Update dependency yt-dlp to v2024 [SECURITY] - autoclosed

[renovate]

This PR contains the following updates:

Package	Change	Age	Adoption	Passing	Confidence
yt-dlp	==2023.7.6 -> ==2024.4.9

GitHub Vulnerability Alerts

CVE-2024-22423

Summary

The patch that addressed CVE-2023-40581 attempted to prevent RCE when using --exec with %q by replacing double quotes with two double quotes.
However, this escaping is not sufficient, and still allows expansion of environment variables.

Support for output template expansion in --exec, along with this vulnerable behavior, was added to yt-dlp in version 2021.04.11.

> yt-dlp "https://youtu.be/42xO6rVqf2E" --ignore-config -f 18 --exec "echo %(title)q"
[youtube] Extracting URL: https://youtu.be/42xO6rVqf2E
[youtube] 42xO6rVqf2E: Downloading webpage
[youtube] 42xO6rVqf2E: Downloading ios player API JSON
[youtube] 42xO6rVqf2E: Downloading android player API JSON
[youtube] 42xO6rVqf2E: Downloading m3u8 information
[info] 42xO6rVqf2E: Downloading 1 format(s): 18
[download] Destination: %CMDCMDLINE：~-1%&echo pwned&calc.exe [42xO6rVqf2E].mp4
[download] 100% of  126.16KiB in 00:00:00 at 2.46MiB/s
[Exec] Executing command: echo "%CMDCMDLINE:~-1%&echo pwned&calc.exe"
""
pwned

Patches

yt-dlp version 2024.04.09 fixes this issue by properly escaping %. It replaces them with %%cd:~,%, a variable that expands to nothing, leaving only the leading percent.

Workarounds

It is recommended to upgrade yt-dlp to version 2024.04.09 as soon as possible. Also, always be careful when using --exec, because while this specific vulnerability has been patched, using unvalidated input in shell commands is inherently dangerous.
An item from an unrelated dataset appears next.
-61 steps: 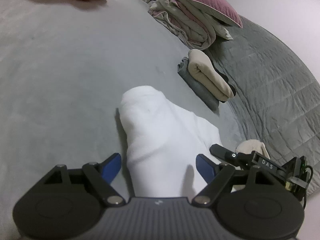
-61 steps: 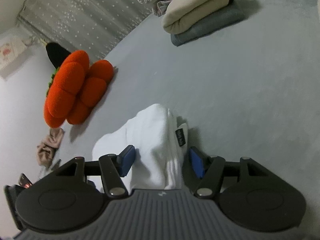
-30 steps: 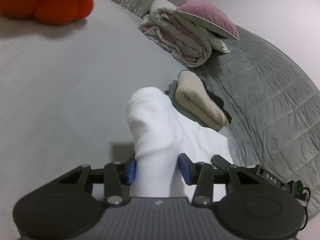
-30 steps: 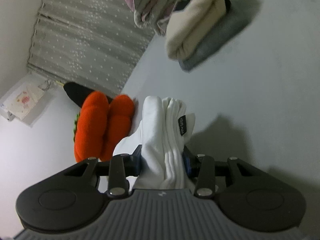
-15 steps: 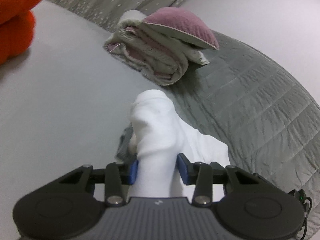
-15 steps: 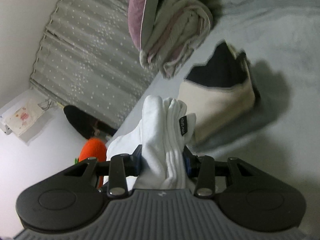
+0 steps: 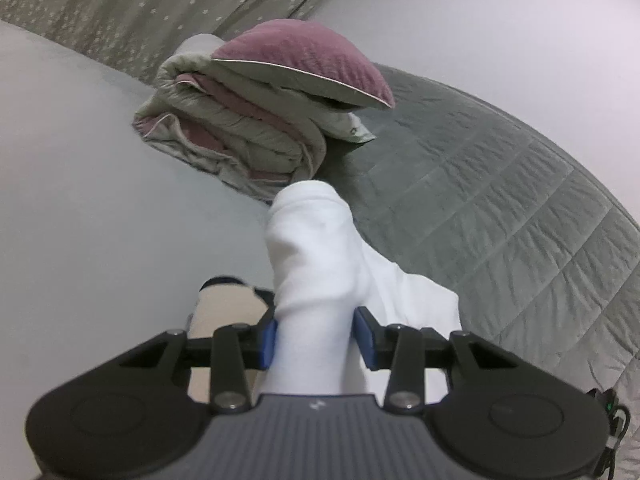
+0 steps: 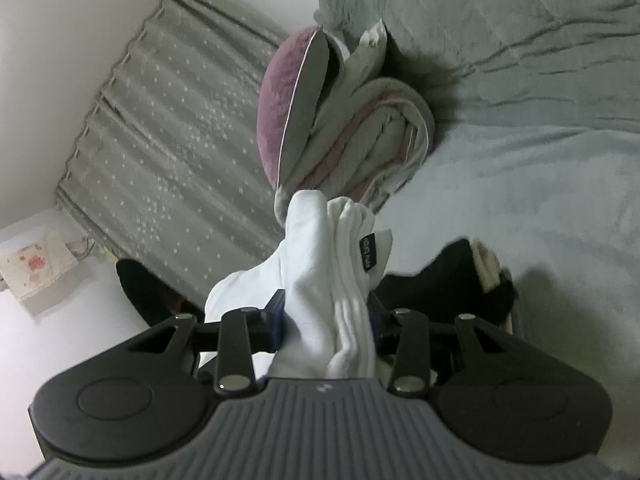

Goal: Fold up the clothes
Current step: 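Lift the folded white shirt with both grippers, then carry the shirt with both grippers onto the stack of folded clothes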

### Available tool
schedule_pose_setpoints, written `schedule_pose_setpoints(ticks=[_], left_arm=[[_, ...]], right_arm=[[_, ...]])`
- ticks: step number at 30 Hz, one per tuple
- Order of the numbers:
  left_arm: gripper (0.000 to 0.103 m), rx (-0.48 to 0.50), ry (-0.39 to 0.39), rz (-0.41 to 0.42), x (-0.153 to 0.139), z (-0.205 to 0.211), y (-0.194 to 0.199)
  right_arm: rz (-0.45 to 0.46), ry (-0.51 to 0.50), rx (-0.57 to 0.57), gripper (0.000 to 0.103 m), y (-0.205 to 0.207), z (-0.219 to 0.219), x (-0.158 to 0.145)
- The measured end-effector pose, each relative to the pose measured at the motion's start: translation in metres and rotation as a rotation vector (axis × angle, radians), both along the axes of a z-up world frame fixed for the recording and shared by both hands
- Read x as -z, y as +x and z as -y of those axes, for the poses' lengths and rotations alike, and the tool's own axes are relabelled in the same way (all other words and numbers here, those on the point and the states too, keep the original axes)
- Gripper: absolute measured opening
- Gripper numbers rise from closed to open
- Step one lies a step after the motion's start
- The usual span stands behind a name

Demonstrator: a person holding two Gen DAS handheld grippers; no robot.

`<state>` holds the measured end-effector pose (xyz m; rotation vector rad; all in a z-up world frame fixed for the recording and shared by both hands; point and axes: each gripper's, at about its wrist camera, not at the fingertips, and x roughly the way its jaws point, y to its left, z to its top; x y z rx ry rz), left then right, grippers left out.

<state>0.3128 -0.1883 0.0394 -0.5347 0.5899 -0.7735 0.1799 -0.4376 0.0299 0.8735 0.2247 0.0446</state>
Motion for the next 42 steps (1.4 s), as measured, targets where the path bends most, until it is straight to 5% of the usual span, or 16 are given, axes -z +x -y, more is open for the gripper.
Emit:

For Windows users who are not able to upgrade:

• Avoid using any output template expansion in --exec other than {} (filepath).
• If expansion in --exec is needed, verify the fields you are using do not contain %, ", | or &.
• Instead of using --exec, write the info json and load the fields from it instead.

Details

When escaping variables, the following code is used for Windows.
yt_dlp/compat/__init__.py line 31-33

    def compat_shlex_quote(s):
        import re
        return s if re.match(r'^[-_\w./]+$', s) else s.replace('"', '""').join('""')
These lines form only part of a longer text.